**TASK PROMPT**. Copy out each line in the material below that has the word "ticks".

═══ PROVIDED DATA

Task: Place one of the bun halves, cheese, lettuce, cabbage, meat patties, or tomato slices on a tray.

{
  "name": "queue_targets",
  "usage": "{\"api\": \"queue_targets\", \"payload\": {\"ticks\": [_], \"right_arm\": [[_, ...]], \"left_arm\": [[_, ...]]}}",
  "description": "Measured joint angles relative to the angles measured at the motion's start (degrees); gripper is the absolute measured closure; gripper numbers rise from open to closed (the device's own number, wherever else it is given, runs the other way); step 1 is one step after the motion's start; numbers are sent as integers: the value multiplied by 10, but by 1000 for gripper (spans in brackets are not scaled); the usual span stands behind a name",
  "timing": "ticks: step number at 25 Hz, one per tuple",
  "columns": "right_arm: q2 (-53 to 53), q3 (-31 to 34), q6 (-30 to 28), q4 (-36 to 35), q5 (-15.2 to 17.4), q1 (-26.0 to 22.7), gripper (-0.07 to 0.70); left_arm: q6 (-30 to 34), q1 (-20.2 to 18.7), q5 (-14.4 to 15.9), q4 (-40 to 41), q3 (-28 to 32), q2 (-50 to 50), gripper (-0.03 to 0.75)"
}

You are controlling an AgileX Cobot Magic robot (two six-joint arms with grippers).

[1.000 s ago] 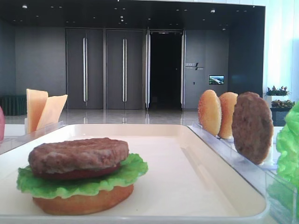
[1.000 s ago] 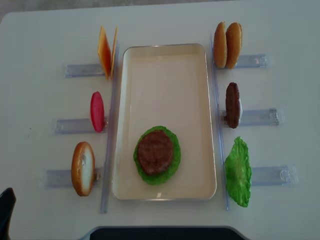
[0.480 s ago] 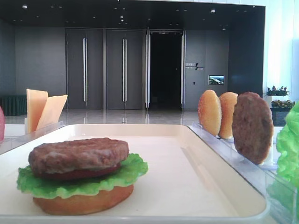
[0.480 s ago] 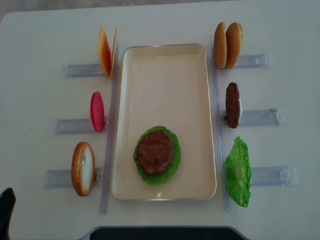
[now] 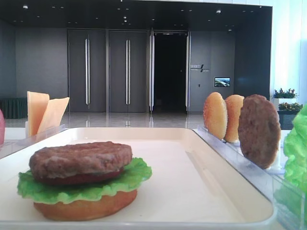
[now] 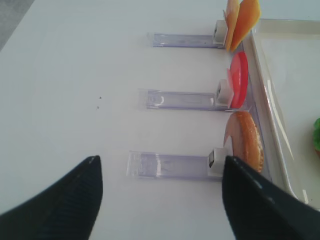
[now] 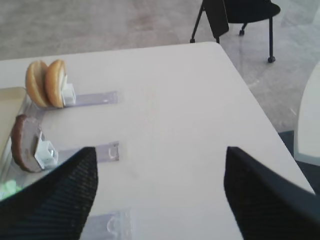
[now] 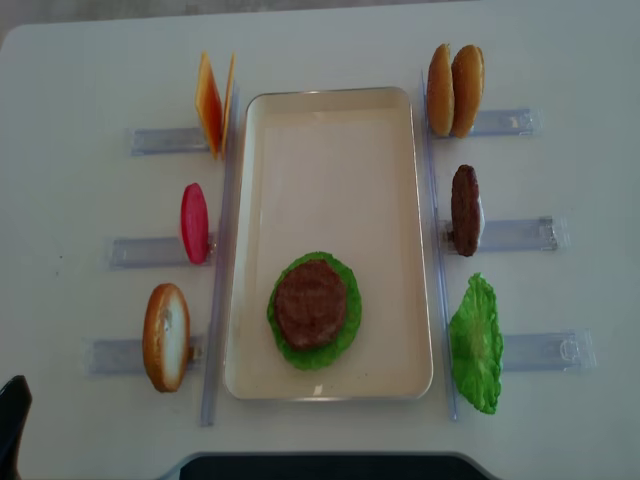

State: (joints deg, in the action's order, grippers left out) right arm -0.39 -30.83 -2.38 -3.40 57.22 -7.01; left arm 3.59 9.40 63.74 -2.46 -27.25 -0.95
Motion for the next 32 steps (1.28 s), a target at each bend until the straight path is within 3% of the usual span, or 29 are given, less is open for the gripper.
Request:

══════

**EXPECTED ANSWER**.
  "usage": "{\"api\": \"queue_targets\", \"payload\": {\"ticks\": [_], \"right_arm\": [[_, ...]], \"left_arm\": [[_, ...]]}}",
  "timing": "ticks: step number at 25 Hz, one per tuple",

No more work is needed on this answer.